======== Extracted material

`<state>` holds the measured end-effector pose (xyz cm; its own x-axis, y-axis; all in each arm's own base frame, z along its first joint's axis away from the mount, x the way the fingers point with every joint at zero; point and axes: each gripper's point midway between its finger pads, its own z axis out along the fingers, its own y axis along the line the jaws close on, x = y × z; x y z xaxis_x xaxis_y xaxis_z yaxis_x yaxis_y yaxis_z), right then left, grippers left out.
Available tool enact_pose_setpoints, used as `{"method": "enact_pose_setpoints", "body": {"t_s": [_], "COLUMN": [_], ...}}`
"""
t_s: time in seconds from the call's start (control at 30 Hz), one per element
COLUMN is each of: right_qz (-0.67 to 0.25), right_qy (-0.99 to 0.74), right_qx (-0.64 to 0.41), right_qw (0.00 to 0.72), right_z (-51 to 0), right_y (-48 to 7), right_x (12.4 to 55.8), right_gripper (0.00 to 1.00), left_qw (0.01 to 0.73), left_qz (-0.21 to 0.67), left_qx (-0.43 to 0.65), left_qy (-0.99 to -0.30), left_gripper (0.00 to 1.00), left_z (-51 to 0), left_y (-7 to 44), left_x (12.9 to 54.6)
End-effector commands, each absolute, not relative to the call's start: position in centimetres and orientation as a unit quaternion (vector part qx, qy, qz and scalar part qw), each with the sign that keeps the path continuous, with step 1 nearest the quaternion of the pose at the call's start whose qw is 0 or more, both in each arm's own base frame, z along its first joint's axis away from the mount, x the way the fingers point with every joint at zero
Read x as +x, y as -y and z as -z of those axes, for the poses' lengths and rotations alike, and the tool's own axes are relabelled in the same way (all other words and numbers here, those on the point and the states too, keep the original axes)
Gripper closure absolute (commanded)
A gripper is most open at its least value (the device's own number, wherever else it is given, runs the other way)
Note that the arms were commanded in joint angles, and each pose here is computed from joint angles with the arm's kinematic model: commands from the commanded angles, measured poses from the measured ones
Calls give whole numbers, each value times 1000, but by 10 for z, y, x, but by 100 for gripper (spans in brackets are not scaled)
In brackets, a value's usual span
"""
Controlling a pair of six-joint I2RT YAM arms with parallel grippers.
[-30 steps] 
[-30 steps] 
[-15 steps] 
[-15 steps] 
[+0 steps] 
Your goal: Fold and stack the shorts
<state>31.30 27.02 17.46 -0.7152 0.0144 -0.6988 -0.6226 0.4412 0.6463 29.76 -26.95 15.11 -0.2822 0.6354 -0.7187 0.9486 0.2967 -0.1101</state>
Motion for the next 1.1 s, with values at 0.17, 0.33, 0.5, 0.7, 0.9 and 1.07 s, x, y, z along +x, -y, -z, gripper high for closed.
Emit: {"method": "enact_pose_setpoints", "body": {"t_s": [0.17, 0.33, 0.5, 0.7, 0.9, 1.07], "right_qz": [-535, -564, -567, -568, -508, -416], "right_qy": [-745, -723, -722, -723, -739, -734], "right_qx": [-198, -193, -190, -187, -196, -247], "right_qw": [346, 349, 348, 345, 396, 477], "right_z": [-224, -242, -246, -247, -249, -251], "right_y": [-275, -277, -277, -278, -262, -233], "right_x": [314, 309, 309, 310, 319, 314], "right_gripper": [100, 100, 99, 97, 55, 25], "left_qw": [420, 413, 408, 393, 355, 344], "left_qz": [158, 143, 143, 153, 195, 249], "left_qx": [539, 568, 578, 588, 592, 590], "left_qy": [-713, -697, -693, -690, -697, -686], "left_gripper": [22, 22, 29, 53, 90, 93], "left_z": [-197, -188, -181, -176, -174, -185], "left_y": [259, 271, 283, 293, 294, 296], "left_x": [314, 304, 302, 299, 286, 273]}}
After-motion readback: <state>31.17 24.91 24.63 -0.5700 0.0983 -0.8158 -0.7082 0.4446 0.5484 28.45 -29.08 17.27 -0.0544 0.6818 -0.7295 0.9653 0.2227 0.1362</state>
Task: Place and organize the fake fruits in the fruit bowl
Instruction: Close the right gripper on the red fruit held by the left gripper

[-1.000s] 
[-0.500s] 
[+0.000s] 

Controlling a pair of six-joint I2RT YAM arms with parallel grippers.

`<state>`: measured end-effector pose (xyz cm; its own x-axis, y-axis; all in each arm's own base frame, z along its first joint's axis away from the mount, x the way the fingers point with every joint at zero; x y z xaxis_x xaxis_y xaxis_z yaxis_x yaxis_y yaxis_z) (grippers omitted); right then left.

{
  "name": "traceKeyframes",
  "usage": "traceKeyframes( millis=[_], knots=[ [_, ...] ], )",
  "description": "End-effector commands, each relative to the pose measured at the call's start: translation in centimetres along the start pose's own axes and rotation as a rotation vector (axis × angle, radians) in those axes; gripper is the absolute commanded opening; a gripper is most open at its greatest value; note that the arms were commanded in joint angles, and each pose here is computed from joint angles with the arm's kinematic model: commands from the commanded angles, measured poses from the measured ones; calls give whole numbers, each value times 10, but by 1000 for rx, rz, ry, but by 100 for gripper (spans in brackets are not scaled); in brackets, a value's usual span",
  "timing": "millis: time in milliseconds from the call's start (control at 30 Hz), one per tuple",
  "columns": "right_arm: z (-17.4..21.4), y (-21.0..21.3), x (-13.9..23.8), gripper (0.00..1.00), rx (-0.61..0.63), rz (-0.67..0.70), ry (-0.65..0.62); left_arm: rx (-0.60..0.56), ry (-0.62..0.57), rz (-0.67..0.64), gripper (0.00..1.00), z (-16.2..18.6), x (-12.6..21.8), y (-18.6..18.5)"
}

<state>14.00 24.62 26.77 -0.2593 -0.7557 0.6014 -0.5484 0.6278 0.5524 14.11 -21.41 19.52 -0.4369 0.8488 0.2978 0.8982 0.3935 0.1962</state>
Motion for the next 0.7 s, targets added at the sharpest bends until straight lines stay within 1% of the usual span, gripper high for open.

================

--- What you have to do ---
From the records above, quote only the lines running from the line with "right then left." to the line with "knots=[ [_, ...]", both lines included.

--- Exercise result ---
`<state>`: measured end-effector pose (xyz cm; its own x-axis, y-axis; all in each arm's own base frame, z along its first joint's axis away from the mount, x the way the fingers point with every joint at zero; x y z xaxis_x xaxis_y xaxis_z yaxis_x yaxis_y yaxis_z) (grippers omitted); right then left.

{
  "name": "traceKeyframes",
  "usage": "traceKeyframes( millis=[_], knots=[ [_, ...] ], )",

With this, the answer is done.